YOUR INSTRUCTIONS:
Give back every line of the data exactly. Pictures are not part of the copy.
────
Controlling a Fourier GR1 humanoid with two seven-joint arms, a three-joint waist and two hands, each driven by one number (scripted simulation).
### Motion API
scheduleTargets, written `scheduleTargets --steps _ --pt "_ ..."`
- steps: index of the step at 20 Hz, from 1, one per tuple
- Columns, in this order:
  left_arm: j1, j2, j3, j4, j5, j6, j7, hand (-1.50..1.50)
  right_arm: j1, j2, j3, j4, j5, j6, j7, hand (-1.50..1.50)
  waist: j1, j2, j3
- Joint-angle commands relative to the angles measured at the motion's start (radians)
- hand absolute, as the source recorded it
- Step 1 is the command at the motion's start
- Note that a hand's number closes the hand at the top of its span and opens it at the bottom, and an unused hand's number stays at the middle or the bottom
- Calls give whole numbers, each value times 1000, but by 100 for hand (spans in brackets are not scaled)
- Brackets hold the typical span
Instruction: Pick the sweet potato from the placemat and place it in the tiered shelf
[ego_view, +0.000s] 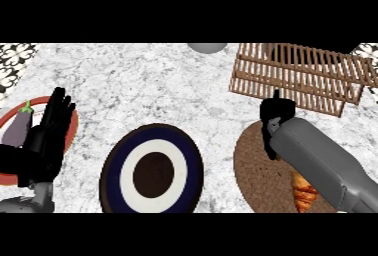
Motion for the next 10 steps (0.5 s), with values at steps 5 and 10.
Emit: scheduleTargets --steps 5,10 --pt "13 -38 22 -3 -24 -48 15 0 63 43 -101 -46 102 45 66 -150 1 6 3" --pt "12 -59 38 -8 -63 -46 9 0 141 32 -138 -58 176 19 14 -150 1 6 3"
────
TASK OUTPUT:
Controlling a Fourier GR1 humanoid with two seven-joint arms, a three-joint waist and two hands, each driven by one number (scripted simulation).
### Motion API
scheduleTargets, written `scheduleTargets --steps _ --pt "_ ..."`
- steps: index of the step at 20 Hz, from 1, one per tuple
- Columns, in this order:
  left_arm: j1, j2, j3, j4, j5, j6, j7, hand (-1.50..1.50)
  right_arm: j1, j2, j3, j4, j5, j6, j7, hand (-1.50..1.50)
  waist: j1, j2, j3
- Joint-angle commands relative to the angles measured at the motion's start (radians)
- hand absolute, as the source recorded it
- Step 1 is the command at the motion's start
- Note that a hand's number closes the hand at the top of its span and opens it at the bottom, and an unused hand's number stays at the middle or the bottom
- Calls give whole numbers, each value times 1000, but by 100 for hand (spans in brackets are not scaled)
- Brackets hold the typical span
Instruction: Pick the sweet potato from the placemat and place it in the tiered shelf
[ego_view, +0.000s] 
Motion for the next 10 steps (0.5 s), with values at steps 5 and 10.
Emit: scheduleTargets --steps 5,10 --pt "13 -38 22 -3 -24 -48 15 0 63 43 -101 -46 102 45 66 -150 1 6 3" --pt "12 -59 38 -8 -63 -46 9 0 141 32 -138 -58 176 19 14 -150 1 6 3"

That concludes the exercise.